THE TROPIC OF CANCER

Sailing the Sea of Cortez is like sailing on another planet. Cherry-colored-cactus-flower-desert-mountains pile up past the clouds, plateau into mesas, then drop down into seafoam water that’s as smooth and transparent as sea glass. And there are sirens and mega-toothed monsters and THIS is my Shangri La.

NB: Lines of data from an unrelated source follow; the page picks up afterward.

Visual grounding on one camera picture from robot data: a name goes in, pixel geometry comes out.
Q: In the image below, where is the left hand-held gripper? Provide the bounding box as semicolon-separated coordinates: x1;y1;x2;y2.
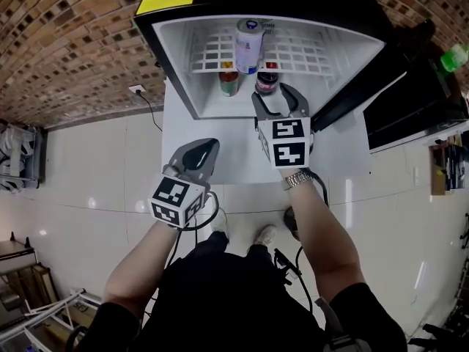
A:
147;137;221;230

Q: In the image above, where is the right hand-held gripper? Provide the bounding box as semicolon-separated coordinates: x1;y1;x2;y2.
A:
251;82;313;170

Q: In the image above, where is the red and green bottle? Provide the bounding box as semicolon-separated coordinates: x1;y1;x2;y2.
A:
218;70;241;98

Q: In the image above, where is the white tall bottle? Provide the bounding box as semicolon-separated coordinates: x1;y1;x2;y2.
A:
234;18;266;75

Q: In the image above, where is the green plastic bottle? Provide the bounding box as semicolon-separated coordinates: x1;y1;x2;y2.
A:
440;43;469;73

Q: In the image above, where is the person's left forearm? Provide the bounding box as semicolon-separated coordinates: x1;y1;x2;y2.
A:
102;219;181;319

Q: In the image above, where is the person's right forearm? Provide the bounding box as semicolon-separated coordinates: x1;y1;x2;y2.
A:
279;169;368;304

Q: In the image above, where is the yellow fridge sticker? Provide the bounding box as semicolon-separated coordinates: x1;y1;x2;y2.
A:
135;0;197;16

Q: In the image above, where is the person's left white shoe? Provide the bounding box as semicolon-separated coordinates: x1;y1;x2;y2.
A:
210;208;229;240

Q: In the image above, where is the person's white shoe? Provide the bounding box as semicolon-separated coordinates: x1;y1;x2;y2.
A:
254;224;278;247
210;208;229;240

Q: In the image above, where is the silver wristwatch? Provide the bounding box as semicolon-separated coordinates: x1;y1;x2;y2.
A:
281;170;315;191

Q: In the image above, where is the person's right white shoe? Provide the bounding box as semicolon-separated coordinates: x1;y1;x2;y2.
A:
254;224;278;247

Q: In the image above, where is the dark round base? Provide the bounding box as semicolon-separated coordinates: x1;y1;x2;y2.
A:
283;206;302;242

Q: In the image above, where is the black waist device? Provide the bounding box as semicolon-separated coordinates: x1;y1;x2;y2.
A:
273;247;303;286

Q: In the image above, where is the person's black clothing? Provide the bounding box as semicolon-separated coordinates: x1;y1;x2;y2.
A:
77;230;408;352

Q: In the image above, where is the white metal rack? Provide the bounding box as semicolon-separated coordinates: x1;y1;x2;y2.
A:
0;122;48;193

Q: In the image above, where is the wooden shelf with books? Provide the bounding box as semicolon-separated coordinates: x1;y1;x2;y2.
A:
427;133;469;197

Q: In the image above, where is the wooden crate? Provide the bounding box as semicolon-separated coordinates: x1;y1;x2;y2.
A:
0;238;62;329

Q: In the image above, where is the black equipment pile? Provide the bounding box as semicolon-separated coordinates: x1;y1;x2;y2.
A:
407;298;469;352

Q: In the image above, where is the white wire fridge shelf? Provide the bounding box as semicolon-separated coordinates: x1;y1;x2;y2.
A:
189;23;335;75

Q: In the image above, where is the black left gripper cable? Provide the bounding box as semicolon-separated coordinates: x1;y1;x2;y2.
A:
141;190;221;322

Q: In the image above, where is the black power cable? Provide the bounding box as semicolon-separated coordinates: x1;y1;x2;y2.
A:
135;89;163;133

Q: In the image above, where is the white metal frame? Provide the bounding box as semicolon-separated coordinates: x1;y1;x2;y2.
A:
0;287;104;352

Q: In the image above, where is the grey shoulder strap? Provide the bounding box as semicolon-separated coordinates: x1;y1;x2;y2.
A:
314;296;372;352

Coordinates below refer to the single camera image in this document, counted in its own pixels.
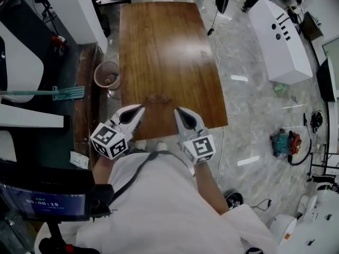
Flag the teal and red vacuum cleaner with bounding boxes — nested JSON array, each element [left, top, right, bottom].
[[269, 112, 313, 166]]

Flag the black monitor stand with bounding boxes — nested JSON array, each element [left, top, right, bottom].
[[38, 221, 93, 254]]

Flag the black round base with cables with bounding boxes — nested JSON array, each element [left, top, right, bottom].
[[224, 191, 244, 211]]

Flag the brown-framed eyeglasses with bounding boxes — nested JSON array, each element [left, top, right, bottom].
[[145, 94, 173, 104]]

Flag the person's left forearm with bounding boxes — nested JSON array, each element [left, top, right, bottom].
[[91, 155, 119, 185]]

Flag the person's right forearm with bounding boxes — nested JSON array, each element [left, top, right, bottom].
[[194, 162, 230, 216]]

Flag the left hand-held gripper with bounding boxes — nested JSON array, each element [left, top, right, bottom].
[[90, 104, 146, 160]]

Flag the long white cabinet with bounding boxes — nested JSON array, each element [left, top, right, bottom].
[[248, 0, 314, 85]]

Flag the green flat mop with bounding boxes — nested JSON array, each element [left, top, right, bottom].
[[0, 85, 85, 102]]

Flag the black shoulder strap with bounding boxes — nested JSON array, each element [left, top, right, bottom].
[[112, 152, 186, 199]]

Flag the black round device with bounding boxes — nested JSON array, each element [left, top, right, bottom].
[[310, 110, 324, 128]]

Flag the white paper label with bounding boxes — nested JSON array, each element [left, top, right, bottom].
[[70, 152, 88, 168]]

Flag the person's white shirt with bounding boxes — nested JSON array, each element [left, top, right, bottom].
[[34, 151, 280, 254]]

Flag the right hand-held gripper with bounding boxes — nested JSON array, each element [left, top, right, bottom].
[[174, 108, 216, 165]]

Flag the black monitor screen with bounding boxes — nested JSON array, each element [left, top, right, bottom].
[[0, 159, 114, 222]]

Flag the small red device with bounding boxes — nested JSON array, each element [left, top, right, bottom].
[[51, 35, 67, 55]]

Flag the worn brown wooden plank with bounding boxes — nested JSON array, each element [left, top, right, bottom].
[[73, 44, 104, 169]]

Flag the pink waste basket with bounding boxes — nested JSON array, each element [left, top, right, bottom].
[[94, 61, 120, 90]]

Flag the white rounded appliance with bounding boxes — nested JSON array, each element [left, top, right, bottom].
[[0, 131, 17, 162]]

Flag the white cylindrical device orange label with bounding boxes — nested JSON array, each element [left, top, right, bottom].
[[270, 213, 297, 246]]

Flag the large white machine housing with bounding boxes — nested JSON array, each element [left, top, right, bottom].
[[0, 20, 72, 129]]

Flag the black metal frame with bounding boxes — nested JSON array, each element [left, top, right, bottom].
[[308, 147, 339, 177]]

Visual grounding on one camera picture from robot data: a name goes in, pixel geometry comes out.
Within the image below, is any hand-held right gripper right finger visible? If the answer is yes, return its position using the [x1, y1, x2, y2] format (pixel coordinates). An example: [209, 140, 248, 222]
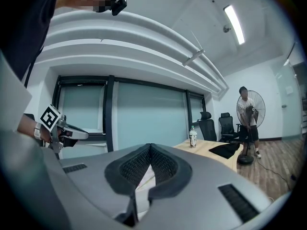
[143, 143, 273, 230]

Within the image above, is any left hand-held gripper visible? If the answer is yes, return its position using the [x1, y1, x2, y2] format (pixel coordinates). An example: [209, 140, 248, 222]
[39, 103, 89, 154]

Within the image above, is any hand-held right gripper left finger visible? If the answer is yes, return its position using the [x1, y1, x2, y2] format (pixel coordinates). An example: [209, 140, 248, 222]
[59, 143, 153, 230]

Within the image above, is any person's left forearm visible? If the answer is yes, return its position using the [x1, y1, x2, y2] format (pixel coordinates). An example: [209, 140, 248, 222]
[16, 114, 52, 144]

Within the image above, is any white wristwatch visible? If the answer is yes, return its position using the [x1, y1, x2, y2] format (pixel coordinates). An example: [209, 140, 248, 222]
[33, 122, 43, 140]

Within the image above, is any light wooden desk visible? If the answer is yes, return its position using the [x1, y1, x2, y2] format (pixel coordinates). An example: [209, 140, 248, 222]
[172, 139, 244, 173]

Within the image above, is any black cloth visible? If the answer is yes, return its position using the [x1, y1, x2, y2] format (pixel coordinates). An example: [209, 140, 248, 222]
[208, 142, 241, 160]

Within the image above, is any clear drink bottle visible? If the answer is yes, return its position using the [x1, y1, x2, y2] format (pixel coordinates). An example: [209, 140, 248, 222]
[189, 126, 198, 149]

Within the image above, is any black office chair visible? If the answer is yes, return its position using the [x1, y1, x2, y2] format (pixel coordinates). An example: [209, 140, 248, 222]
[218, 112, 241, 144]
[197, 111, 218, 142]

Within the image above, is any black standing fan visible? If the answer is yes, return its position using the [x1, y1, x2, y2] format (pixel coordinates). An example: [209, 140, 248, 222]
[236, 90, 267, 166]

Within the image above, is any person's dark shirt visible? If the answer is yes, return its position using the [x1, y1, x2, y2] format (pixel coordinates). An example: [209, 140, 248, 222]
[0, 0, 63, 81]

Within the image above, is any long ceiling light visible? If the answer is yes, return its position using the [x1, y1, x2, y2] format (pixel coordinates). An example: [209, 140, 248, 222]
[223, 4, 246, 46]

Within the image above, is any black window frame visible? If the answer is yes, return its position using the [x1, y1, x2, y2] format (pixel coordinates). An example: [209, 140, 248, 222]
[51, 74, 208, 153]

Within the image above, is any black floor cable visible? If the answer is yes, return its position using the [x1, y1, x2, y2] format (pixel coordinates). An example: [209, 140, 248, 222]
[253, 156, 296, 181]

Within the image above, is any thin black cable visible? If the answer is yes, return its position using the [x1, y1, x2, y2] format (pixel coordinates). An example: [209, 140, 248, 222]
[24, 62, 34, 89]

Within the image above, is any black head-worn camera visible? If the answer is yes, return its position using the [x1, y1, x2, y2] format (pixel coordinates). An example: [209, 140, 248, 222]
[110, 0, 128, 16]

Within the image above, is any white duct bracket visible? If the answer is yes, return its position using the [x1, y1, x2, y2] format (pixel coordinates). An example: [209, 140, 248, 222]
[181, 31, 206, 67]

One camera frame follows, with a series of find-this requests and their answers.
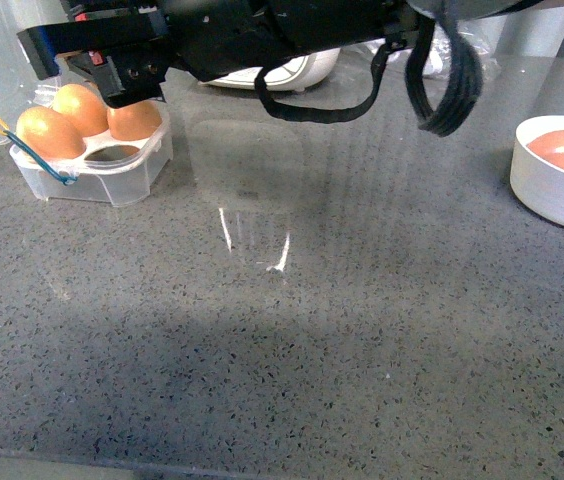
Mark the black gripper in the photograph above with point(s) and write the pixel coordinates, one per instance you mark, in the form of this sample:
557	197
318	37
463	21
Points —
126	47

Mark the clear plastic egg box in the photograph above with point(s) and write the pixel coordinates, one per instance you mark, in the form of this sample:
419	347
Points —
113	171

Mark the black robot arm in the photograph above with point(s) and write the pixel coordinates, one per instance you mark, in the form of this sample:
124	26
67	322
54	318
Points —
295	28

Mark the brown egg in box back-left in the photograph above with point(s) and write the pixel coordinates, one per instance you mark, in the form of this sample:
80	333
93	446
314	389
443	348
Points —
83	108

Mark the brown egg in box back-right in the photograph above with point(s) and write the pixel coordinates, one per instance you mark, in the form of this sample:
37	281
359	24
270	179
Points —
134	122

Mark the brown egg in box front-left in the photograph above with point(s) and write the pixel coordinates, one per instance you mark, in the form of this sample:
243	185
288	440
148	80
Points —
49	134

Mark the blue rubber band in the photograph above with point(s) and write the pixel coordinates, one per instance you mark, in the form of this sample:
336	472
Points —
62	178

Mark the white Joyoung blender appliance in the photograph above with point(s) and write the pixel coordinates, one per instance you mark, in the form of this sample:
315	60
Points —
296	75

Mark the clear plastic bag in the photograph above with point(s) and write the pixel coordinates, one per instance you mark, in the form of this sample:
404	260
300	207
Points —
437	65

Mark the white ceramic bowl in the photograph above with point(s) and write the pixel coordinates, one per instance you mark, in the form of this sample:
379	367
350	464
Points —
537	183

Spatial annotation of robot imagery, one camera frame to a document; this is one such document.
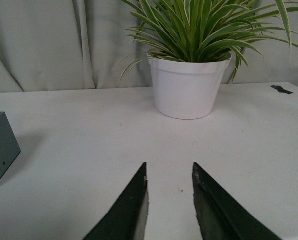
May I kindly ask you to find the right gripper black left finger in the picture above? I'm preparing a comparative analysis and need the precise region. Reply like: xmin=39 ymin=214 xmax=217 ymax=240
xmin=84 ymin=162 xmax=149 ymax=240

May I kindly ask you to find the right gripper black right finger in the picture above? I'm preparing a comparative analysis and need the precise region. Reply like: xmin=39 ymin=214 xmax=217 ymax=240
xmin=192 ymin=162 xmax=280 ymax=240

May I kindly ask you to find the white plant pot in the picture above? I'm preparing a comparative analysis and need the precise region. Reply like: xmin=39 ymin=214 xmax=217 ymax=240
xmin=147 ymin=49 xmax=231 ymax=120

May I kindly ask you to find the black tape piece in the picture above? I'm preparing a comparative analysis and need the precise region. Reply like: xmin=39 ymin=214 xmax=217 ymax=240
xmin=271 ymin=85 xmax=293 ymax=95

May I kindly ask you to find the green spider plant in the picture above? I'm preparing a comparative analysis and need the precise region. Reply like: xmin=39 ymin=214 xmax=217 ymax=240
xmin=126 ymin=0 xmax=298 ymax=69

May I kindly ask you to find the gray curtain backdrop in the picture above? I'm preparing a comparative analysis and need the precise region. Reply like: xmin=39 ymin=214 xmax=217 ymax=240
xmin=0 ymin=0 xmax=298 ymax=95

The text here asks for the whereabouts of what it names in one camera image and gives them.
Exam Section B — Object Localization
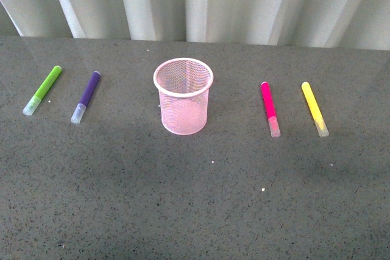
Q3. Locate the yellow highlighter pen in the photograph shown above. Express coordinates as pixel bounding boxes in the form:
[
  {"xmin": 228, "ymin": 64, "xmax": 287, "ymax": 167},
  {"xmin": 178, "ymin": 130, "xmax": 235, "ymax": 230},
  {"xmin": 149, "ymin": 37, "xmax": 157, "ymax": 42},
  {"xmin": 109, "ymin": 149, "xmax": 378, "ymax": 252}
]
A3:
[{"xmin": 301, "ymin": 82, "xmax": 329, "ymax": 137}]

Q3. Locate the pink mesh cup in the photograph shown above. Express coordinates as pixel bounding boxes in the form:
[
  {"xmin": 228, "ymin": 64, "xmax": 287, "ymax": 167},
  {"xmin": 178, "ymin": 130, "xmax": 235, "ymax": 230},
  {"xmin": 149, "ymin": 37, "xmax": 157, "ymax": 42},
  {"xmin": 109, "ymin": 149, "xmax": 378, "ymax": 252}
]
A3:
[{"xmin": 153, "ymin": 58, "xmax": 214, "ymax": 135}]

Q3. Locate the purple highlighter pen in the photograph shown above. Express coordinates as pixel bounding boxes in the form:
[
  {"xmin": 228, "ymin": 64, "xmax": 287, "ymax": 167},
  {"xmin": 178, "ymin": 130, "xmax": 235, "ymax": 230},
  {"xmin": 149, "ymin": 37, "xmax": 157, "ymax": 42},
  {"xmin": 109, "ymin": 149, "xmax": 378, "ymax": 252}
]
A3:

The sun shines 320 days of the year here and it once took its zenith among the crabs…the Tropic of Cancer is near. My body likes being close to this Tropic. My Zodiac is tropical and if our planets were to touch, you would discover this; my sun is a crab, my moon is a bull, my Venus has got an evil twin, 6 of me is masculine, 4 of me is feminine, 4 of me is air, 3 of me is water, 2 of me is fire, 1 of me is earth, most of me is mutable, and sometimes my sky breaks wide open and all my stars fall down. I don’t know what that means exactly, but I was a fat kid and I think it’s because I grew up landlocked, so I overate on account of being surrounded by too much earth and earth just ain’t my element.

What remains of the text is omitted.